Ladilson Rodrigues Silva1*, Daniele Costa Batalha2, Mariana Barros Aranha3, Marina Bezerra Figueiredo4

Estudo financiado pela FAPEMA;

Apoiado pelo grupo de pesquisa – Biopesq.

[email protected]. Graduando em Engenharia de Pesca – UEMA; 2 [email protected]. Graduando em Engenharia de Pesca – UEMA; [email protected]. Graduando em Engenharia de Pesca – UEMA; [email protected]. Docente do curso de Engenharia de Pesca – UEMA.

Resumo

Neste estudo são descritos o comportamento e o hábito alimentar de duas espécies frequentemente capturadas pela frota artesanal maranhense, e que apresentam grande valor comercial para o estado, por meio de identificações dos itens alimentares encontrados no trato digestório. Para a realização das análises foram adquiridos, mensalmente desde agosto de 2016 a janeiro de 2017, 179 espécimes da tainha e 163 do peixe pedra, que foram seccionados em laboratório, para a extração dos estômagos. Cada estomago foi observado individualmente, para a classificação quanto ao estádio de repleção e digestão e também para que o conteúdo estomacal pudesse ser determinado de acordo com o comportamento alimentar das espécies.
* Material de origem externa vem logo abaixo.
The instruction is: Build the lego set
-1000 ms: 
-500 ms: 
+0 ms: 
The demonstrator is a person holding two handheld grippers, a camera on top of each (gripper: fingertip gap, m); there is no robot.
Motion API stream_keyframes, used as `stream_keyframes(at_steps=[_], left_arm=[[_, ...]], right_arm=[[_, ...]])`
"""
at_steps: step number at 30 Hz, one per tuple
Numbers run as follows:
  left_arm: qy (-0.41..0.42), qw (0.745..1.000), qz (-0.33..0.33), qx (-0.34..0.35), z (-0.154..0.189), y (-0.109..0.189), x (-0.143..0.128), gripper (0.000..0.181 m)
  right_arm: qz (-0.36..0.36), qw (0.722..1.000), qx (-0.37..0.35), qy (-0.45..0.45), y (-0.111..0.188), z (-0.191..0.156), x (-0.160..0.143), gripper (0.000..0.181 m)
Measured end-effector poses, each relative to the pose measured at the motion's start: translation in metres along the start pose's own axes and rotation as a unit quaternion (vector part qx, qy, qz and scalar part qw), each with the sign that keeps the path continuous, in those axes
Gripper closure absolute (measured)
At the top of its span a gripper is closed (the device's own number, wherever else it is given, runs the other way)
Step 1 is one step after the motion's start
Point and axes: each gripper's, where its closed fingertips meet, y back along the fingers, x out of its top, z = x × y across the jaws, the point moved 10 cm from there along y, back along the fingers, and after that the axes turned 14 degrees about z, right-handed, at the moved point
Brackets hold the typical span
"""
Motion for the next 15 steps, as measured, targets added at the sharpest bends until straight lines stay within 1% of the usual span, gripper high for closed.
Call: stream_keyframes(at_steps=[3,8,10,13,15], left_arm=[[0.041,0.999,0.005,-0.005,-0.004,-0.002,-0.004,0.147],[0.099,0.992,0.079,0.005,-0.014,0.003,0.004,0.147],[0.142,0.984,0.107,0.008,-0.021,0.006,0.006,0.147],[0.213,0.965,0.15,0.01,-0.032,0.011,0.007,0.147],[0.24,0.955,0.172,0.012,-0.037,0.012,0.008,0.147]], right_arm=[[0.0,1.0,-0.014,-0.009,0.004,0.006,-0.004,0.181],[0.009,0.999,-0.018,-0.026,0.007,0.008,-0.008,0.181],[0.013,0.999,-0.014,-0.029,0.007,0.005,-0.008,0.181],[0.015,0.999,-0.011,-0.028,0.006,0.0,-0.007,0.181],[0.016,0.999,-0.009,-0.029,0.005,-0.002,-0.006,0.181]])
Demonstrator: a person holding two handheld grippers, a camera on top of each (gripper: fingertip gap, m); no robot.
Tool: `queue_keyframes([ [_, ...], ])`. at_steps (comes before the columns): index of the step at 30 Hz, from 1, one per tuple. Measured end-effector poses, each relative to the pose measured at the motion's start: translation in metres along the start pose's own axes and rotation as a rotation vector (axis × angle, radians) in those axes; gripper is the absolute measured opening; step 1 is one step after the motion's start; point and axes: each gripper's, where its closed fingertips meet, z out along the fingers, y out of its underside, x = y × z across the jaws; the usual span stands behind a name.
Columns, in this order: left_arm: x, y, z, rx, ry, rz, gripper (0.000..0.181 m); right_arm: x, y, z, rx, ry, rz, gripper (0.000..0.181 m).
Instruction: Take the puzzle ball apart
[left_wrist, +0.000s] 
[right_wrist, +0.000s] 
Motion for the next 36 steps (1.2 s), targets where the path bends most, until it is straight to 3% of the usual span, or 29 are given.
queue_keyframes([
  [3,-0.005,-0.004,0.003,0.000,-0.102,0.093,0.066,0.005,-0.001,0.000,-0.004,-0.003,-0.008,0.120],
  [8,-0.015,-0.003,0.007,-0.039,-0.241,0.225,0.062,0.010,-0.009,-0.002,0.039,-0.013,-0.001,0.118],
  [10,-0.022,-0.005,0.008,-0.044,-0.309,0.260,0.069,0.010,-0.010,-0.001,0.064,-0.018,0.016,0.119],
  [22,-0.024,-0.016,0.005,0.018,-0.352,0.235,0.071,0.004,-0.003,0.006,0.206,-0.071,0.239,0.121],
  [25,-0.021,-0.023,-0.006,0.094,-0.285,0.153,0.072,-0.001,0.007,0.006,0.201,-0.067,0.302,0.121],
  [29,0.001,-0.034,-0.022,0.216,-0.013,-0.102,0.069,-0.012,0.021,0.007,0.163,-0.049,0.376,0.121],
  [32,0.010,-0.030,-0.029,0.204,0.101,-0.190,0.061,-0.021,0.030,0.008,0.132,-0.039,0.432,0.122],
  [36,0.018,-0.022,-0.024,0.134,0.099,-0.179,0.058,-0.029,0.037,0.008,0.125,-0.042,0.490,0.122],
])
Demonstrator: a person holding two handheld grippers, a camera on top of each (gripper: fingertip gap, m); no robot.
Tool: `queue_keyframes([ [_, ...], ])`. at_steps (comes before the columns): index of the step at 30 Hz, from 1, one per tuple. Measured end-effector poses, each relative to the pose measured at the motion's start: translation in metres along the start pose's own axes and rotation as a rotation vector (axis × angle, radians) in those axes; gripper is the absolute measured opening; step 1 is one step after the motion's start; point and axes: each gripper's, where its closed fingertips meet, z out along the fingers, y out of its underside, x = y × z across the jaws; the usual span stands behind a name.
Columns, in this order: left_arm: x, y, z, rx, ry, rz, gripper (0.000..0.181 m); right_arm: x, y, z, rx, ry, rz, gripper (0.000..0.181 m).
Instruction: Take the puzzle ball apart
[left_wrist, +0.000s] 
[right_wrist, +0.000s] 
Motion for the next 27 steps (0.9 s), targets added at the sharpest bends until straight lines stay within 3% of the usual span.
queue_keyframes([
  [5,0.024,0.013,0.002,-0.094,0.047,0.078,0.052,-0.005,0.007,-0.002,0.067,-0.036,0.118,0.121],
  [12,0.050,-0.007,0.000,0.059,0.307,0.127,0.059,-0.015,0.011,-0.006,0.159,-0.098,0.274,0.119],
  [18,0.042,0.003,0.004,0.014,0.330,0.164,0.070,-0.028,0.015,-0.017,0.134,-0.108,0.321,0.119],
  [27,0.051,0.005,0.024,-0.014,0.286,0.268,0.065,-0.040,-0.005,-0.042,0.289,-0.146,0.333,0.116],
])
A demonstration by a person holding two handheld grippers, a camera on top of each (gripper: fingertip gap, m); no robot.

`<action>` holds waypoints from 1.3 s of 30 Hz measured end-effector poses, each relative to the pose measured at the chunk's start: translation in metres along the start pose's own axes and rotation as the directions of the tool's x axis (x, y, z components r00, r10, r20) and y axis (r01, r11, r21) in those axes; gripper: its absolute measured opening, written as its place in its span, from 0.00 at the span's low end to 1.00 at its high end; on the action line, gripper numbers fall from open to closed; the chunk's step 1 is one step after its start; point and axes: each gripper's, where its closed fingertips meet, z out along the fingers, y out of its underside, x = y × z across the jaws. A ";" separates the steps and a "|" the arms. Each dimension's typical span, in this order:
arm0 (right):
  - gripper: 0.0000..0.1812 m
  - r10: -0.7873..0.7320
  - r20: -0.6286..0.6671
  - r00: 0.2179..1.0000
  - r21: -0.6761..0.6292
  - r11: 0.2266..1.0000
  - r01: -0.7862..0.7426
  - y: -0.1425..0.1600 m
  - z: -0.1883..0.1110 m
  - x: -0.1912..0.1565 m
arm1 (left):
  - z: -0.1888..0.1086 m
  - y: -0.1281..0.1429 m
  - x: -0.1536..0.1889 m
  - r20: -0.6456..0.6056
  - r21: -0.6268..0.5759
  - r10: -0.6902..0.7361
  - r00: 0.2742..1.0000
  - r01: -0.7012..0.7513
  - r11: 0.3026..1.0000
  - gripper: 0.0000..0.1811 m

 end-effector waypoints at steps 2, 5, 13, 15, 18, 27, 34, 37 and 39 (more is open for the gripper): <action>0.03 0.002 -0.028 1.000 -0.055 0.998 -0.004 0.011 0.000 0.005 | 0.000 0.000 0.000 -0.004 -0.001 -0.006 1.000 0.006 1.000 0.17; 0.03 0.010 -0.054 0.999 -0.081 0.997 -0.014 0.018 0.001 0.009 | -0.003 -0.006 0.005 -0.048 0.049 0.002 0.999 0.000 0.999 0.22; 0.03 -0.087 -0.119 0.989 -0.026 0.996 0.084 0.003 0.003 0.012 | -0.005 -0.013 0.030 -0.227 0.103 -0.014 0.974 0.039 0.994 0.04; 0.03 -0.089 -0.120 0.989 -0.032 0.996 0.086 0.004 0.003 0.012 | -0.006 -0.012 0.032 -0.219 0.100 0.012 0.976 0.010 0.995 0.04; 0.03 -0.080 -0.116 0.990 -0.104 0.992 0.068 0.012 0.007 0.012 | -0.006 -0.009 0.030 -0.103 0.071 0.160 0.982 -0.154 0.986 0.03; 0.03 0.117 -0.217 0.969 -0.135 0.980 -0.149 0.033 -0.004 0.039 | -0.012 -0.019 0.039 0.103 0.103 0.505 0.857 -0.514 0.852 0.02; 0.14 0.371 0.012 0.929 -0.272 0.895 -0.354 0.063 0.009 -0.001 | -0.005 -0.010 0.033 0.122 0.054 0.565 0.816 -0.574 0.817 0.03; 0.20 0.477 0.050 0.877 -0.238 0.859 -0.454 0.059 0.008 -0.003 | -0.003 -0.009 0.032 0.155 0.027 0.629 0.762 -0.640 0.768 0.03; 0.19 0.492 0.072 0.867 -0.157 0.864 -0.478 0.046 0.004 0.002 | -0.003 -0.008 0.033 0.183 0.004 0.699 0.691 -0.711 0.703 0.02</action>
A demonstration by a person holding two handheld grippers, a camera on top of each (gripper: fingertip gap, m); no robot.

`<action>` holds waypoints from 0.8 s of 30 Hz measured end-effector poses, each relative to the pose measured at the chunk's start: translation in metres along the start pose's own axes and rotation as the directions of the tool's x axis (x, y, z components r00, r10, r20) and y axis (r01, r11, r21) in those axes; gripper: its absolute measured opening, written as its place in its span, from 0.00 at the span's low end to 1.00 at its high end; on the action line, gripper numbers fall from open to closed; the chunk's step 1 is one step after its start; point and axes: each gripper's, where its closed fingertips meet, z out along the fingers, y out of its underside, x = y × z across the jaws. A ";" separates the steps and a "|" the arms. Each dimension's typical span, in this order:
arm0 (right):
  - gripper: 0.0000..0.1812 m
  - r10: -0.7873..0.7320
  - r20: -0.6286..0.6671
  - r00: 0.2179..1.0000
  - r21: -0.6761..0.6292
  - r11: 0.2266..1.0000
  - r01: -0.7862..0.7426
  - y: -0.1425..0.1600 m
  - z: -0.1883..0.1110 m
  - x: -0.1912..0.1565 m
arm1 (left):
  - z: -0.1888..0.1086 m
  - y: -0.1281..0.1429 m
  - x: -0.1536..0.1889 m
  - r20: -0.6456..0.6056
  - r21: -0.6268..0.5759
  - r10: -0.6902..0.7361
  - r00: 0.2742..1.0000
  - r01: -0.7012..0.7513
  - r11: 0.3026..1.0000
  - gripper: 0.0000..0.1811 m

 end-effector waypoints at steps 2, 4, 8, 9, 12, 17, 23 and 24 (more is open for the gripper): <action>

No decorrer das amostragens, a maioria das tainhas estavam com trato digestório vazio (62%). Os estômagos que continham algum conteúdo alimentar (38%), o material estava semi-digerido. As tainhas apresentaram hábito alimentar preferencialmente iliófago, com predominância do item Detrito (50,72%) na maioria dos estômagos que continham alimento. Fizeram parte da alimentação dessa espécie ainda, organismos planctônicos (40,58%) e restos de vegetais (44,93%). Em relação ao peixe-pedra, 55% dos estômagos analisados não foi observado nenhum alimento e 45 % dos tratos digestórios apontaram algum conteúdo alimentar, onde 31% estava com material semi-digerido e 14% sem digestão. O peixe pedra apresentou uma dieta onívora e carnívora baseada em seu comportamento bentônico, se alimentando de bivalves (79,73%), crustáceos (43,66%), algas (24,32%), poliquetas (21,33%), isopódas (16,90%) e equinodermas (15,49%). Através dos resultados é possível classificar a tainha como um típico consumidor de primeira ordem que transfere energia para os demais níveis, e o peixe pedra foi caracterizado como um consumidor secundário que se alimenta de organismos invertebrados móveis. A tainha se mostrou mais seletiva quanto a aquisição de alimentos do que o peixe pedra que se alimenta de diversos organismos bentônicos.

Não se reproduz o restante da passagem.